Comparison of methods for building polygenic scores for diverse populations

Abstract

Polygenic scores (PGSs) are a promising tool for estimating individual-level genetic risk of disease based on the results of genome-wide association studies (GWASs). However, their promise has yet to be fully realized because most currently available PGSs were built with genetic data from predominantly European-ancestry populations, and PGS performance declines when scores are applied to target populations different from the populations from which they were derived. Thus, there is a great need to improve PGS performance in currently under-studied populations. In this work we leverage data from two large and diverse cohorts the Million Veterans Program (MVP) and All of Us (AoU), providing us the unique opportunity to compare methods for building PGSs for multi-ancestry populations across multiple traits. We build PGSs for five continuous traits and five binary traits using both multi-ancestry and single-ancestry approaches with popular Bayesian PGS methods and both MVP META GWAS results and population-specific GWAS results from the respective African, European, and Hispanic MVP populations. We evaluate these scores in three AoU populations genetically similar to the respective African, Admixed American, and European 1000 Genomes Project superpopulations. Using correlation-based tests, we make formal comparisons of the PGS performance across the multiple AoU populations. We conclude that approaches that combine GWAS data from multiple populations produce PGSs that perform better than approaches that utilize smaller single-population GWAS results matched to the target population, and specifically that multi-ancestry scores built with PRS-CSx outperform the other approaches in the three AoU populations.
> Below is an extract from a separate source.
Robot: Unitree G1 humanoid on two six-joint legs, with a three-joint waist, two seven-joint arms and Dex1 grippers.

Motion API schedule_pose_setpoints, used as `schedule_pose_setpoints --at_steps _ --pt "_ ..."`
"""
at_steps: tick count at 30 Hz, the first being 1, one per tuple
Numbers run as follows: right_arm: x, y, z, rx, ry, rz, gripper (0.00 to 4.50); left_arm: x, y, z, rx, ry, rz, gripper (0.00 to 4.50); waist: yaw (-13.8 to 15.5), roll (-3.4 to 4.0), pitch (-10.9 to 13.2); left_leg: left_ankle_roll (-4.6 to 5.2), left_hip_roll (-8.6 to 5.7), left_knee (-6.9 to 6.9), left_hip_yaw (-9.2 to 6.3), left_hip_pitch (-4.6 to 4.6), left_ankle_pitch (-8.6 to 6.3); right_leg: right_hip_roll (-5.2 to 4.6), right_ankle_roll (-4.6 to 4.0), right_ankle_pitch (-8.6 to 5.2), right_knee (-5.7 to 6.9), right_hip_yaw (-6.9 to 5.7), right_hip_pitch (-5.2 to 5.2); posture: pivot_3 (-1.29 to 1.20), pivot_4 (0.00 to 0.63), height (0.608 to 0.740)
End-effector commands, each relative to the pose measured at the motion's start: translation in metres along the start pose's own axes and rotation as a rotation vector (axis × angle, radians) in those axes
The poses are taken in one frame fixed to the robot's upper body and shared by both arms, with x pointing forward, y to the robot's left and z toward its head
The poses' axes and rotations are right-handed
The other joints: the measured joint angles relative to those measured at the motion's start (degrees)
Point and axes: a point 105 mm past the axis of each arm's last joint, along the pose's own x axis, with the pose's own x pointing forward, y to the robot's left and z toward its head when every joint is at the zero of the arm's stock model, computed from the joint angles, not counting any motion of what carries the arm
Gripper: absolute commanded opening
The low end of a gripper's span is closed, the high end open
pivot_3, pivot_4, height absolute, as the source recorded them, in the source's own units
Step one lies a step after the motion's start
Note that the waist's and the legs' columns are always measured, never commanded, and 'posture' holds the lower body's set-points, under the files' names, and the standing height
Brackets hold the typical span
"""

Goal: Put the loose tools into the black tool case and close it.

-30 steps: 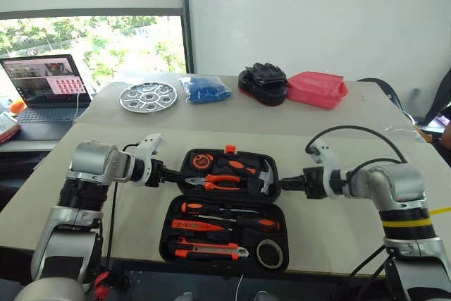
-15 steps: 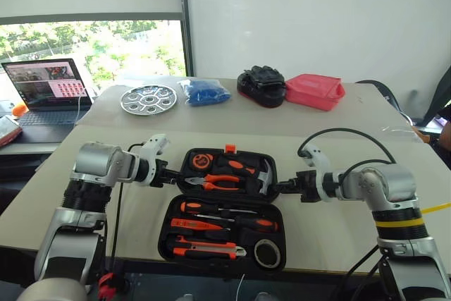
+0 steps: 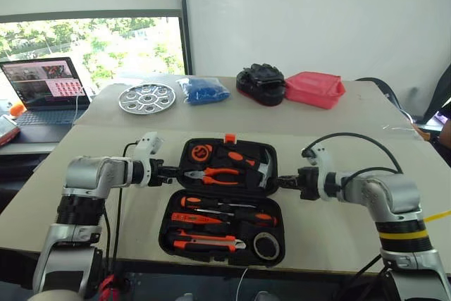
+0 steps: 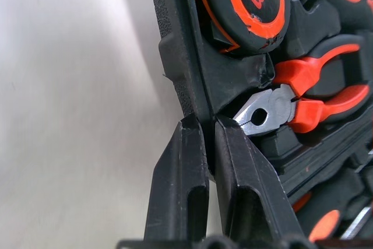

Keywords: diverse populations; polygenic scores; underrepresented populations.

Figure 1

Schematic of PGS development For each trait, we developed multi-ancestry scores and ancestry-specific scores. We built multi-ancestry scores with (1) the multi-GWAS method PRS-CSx and ancestry-specific GWAS results and matched LD reference panels and (2) the single-GWAS methods LDpred2 and PRS-CS with combined multi-ancestry META GWAS results and each of the three LD reference panels matching the populations within the META GWAS results. Among traits for which ASN GWAS HARE results were available, ASN GWAS results were also included in the PRS-CSx score generation (and were included in the MVP META GWAS). We built the ancestry-specific scores using the single-GWAS methods LDpred2 and PRS-CS with ancestry-specific GWASs and matched LD reference panels. We then computed all 13 scores in 3 populations in the AoU cohort similar to the HGDP-1KG African reference panel (afr), HGDP-1KG admixed American reference panel (amr), and HGDP-1KG European reference panel (eur).

Figure 2

Comparison of PGS methods for continuous traits Scores were evaluated in AoU 1KG genetic-similarity groups, using R2 adjusting for first 20 population-specific PCs, age and sex. Error bars reflect 95% confidence intervals. (A) Comparison of PRS-CSx PGSs and single-ancestry PGSs, where pink bars represent performance of PRS-CSx PGSs and purple, red, and light blue bars represent performance of single-ancestry PGSs, derived using African, Hispanic, and European GWASs, respectively. Solid bars indicate PGSs built with PRS-CS and dashed bars indicate PGSs built with LDpred2. (B) Comparison of META PGSs and single-ancestry PGSs by trait and 1KG similarity group where the navy bars are the average of the META PGSs across LD panels built with either PRS-CS (solid bar) or LDpred2 (dashed bar) and the single-ancestry PGSs are as described previously. (C) Comparison of PRS-CSx PGSs and META PGSs where pink bars represent performance of PRS-CSx PGSs and navy bars represent the average performance of the META PGSs across LD panels using either PRS-CS (solid bar) or LDpred2 (dashed bar).

Figure 3

Comparison of PGS methods for binary traits Scores for binary traits were evaluated in AoU 1KG genetic-similarity groups, using R2 transformed to the liability scale adjusted for the first 20 population-specific PCs, age and sex. Error bars reflect 95% confidence intervals. (A) Comparison of PRS-CSx PGSs and single-ancestry PGSs, where pink bars represent performance of PRS-CSx PGSs and purple, red, and light blue bars represent performance of single-ancestry PGSs, derived using African, Hispanic, and European GWASs, respectively. Solid bars indicate PGSs built with PRS-CS and dashed bars indicate PGSs built with LDpred2. (B) Comparison of META PGSs and single-ancestry PGSs by trait and 1KG similarity group where the navy bars are the average of the META PGSs across LD panels built with either PRS-CS (solid bar) or LDpred2 (dashed bar) and the single-ancestry PGSs are as described previously. (C) Comparison of PRS-CSx PGSs and META PGSs where pink bars represent performance of PRS-CSx PGSs and navy bars represent the average performance of the META PGSs across LD panels using either PRS-CS (solid bar) or LDpred2 (dashed bar).